PROBLEM STATEMENT:
Line count for "tray": report how many lines in this material hold that string, with the number alone as the answer.

Segment Start: DATA EXTRACT

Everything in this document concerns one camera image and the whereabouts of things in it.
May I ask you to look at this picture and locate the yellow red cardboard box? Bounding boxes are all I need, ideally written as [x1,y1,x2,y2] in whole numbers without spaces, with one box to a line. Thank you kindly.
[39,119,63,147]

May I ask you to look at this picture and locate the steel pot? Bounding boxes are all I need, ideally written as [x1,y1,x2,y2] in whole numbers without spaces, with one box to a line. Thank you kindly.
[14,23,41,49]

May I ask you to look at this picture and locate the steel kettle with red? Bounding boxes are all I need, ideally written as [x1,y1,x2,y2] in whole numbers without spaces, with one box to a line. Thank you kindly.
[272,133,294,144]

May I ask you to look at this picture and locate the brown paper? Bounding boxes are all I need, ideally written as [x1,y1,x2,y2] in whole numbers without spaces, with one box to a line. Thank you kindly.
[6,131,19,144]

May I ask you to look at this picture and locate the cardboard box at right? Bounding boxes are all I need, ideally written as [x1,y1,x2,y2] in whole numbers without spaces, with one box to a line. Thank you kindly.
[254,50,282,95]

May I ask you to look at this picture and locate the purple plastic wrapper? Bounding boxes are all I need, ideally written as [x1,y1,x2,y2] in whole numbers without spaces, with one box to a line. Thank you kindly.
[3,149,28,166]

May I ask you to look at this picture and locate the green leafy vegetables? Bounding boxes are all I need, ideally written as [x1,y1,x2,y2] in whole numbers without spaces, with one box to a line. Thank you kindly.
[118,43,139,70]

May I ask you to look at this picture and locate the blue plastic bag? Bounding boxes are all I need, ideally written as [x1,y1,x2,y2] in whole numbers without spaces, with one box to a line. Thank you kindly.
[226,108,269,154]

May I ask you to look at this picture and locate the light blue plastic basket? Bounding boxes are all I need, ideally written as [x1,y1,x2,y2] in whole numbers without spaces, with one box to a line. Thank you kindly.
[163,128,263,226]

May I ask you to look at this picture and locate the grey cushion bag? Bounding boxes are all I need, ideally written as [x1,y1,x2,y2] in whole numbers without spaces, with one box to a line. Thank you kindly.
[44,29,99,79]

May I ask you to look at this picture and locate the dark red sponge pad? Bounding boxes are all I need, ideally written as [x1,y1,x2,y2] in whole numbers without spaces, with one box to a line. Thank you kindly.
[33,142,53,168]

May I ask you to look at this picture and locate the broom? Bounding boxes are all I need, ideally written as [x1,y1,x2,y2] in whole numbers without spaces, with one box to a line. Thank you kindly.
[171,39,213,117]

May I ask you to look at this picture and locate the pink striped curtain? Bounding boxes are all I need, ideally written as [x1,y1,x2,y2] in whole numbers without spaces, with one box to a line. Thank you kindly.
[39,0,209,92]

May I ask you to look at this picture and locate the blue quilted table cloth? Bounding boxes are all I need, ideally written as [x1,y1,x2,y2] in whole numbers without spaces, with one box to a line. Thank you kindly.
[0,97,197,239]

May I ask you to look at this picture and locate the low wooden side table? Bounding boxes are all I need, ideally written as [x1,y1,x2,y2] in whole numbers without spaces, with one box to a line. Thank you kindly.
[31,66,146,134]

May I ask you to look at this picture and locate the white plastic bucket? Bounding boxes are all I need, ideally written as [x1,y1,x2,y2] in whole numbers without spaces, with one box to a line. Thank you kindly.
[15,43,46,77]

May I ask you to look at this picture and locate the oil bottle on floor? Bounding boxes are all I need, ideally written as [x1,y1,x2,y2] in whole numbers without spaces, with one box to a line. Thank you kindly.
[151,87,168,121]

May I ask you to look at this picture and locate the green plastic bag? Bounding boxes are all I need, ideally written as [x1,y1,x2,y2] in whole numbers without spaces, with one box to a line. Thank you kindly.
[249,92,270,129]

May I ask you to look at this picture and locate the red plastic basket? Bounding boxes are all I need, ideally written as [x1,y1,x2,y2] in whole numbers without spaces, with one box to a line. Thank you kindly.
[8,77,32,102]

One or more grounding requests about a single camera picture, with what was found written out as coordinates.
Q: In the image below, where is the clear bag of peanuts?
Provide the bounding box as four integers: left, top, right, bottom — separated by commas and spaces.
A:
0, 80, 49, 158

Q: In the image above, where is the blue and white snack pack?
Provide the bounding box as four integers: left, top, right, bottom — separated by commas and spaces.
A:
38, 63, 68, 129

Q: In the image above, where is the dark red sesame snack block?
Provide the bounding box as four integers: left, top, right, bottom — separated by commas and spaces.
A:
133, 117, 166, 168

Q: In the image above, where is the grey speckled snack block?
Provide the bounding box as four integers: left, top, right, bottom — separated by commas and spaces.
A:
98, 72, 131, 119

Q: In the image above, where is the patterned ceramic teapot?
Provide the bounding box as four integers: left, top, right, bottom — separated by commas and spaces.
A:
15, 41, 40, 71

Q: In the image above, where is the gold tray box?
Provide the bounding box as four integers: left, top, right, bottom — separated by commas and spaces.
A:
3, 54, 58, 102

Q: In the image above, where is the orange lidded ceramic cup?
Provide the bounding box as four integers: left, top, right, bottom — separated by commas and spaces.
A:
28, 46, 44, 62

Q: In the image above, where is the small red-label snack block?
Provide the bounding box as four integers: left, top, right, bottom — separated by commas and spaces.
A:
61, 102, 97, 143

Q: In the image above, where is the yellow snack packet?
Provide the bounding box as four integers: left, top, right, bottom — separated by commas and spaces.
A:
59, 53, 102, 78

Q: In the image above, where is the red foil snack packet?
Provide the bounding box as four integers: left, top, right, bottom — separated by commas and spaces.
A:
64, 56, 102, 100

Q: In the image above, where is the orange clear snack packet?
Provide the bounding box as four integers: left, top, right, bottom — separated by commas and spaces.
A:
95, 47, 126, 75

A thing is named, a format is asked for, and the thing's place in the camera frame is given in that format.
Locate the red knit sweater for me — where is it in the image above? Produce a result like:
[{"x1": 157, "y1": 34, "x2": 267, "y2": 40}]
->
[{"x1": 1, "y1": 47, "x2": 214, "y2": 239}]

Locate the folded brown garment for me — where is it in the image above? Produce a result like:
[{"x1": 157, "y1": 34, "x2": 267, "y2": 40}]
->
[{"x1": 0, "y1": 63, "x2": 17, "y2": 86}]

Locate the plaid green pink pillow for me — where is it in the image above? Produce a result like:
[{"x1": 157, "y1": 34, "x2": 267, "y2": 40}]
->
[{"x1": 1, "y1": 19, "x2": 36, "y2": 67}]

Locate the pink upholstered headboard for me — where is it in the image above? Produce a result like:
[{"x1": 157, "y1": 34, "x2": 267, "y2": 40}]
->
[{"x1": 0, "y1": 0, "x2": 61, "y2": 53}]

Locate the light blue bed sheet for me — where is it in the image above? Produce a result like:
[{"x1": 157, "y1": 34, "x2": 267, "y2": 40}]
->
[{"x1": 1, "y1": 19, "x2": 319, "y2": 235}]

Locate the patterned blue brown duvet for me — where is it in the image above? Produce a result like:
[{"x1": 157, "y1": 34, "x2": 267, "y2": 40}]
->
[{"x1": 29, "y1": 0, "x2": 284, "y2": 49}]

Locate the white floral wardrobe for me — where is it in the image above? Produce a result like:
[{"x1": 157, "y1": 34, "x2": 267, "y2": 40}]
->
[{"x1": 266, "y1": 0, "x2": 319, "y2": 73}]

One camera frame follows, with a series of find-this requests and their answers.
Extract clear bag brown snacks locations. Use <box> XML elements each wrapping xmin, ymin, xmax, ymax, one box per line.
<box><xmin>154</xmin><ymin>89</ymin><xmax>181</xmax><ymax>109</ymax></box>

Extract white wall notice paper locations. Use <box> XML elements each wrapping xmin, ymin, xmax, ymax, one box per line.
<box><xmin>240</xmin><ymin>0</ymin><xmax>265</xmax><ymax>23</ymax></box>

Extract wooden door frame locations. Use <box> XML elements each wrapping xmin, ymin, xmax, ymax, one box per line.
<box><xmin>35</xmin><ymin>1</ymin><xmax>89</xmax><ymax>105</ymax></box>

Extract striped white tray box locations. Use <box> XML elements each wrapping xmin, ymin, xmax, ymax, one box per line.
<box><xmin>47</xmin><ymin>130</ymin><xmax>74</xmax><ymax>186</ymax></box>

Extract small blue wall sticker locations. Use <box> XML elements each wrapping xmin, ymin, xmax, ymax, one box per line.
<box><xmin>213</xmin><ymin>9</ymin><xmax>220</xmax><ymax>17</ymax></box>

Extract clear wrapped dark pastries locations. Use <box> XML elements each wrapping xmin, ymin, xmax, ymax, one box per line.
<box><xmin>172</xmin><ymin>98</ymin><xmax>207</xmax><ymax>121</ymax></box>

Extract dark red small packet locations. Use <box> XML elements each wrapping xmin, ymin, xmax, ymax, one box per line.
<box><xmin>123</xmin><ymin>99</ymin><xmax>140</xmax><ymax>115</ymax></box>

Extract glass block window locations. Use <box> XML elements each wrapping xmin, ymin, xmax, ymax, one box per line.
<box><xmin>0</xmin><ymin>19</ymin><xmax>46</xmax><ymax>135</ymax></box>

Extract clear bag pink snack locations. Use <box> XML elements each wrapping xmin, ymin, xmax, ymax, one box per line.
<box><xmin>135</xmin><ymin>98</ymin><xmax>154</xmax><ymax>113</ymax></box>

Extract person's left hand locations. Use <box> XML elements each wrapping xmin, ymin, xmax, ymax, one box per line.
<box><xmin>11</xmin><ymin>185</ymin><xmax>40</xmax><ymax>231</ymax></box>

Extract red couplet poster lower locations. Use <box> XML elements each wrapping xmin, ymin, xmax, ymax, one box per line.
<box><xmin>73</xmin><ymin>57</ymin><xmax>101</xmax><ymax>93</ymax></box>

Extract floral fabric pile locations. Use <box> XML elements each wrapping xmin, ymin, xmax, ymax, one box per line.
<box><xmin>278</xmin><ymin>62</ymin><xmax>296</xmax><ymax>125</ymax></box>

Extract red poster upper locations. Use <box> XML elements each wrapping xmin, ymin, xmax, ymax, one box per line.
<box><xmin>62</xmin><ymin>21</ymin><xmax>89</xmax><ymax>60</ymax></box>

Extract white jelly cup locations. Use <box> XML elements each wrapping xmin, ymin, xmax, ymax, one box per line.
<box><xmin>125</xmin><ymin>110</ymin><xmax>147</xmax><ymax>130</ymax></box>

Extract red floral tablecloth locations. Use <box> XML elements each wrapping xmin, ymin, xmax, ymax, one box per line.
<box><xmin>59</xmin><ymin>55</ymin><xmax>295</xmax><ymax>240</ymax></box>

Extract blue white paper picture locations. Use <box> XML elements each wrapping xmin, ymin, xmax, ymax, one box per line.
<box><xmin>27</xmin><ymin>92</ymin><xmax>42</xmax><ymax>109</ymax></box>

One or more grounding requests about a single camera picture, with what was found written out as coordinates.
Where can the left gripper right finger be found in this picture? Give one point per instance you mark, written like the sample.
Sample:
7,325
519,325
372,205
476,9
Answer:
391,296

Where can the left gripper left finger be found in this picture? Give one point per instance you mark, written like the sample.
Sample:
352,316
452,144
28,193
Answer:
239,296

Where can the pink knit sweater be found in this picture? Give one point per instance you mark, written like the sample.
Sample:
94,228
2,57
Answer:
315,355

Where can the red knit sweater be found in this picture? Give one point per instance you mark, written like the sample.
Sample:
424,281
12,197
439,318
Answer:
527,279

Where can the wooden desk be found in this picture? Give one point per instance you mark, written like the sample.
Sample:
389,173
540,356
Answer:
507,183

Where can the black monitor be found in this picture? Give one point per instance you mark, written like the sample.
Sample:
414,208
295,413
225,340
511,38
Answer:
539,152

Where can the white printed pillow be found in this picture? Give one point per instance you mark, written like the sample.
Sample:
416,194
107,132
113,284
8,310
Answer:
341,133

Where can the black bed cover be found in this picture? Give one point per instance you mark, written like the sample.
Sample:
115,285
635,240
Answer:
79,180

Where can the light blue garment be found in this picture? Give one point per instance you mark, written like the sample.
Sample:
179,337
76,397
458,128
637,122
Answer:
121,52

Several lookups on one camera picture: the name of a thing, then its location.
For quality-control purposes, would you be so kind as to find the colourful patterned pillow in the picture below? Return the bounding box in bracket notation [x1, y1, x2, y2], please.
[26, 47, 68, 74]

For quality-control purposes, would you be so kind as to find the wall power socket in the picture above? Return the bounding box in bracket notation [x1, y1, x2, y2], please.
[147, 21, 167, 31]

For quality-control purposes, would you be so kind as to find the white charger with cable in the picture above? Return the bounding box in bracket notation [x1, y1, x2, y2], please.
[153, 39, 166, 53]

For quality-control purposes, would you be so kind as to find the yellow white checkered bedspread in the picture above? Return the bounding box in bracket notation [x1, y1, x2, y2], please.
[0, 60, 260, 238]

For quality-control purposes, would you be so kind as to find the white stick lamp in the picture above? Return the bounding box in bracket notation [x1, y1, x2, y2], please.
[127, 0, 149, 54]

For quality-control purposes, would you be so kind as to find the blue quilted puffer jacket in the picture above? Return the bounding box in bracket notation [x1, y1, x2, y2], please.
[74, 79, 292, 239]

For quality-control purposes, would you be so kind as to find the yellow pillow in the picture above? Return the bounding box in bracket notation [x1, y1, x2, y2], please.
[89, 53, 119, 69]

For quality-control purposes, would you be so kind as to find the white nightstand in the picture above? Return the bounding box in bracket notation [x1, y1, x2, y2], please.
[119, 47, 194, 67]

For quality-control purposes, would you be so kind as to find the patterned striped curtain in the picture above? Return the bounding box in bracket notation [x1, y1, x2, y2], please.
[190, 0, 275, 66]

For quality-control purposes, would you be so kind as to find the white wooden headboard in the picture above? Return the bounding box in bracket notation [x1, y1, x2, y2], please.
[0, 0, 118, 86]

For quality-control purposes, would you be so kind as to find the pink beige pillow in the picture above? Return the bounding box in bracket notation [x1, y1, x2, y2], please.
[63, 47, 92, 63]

Segment End: DATA EXTRACT

SOLUTION TO THIS EXERCISE:
2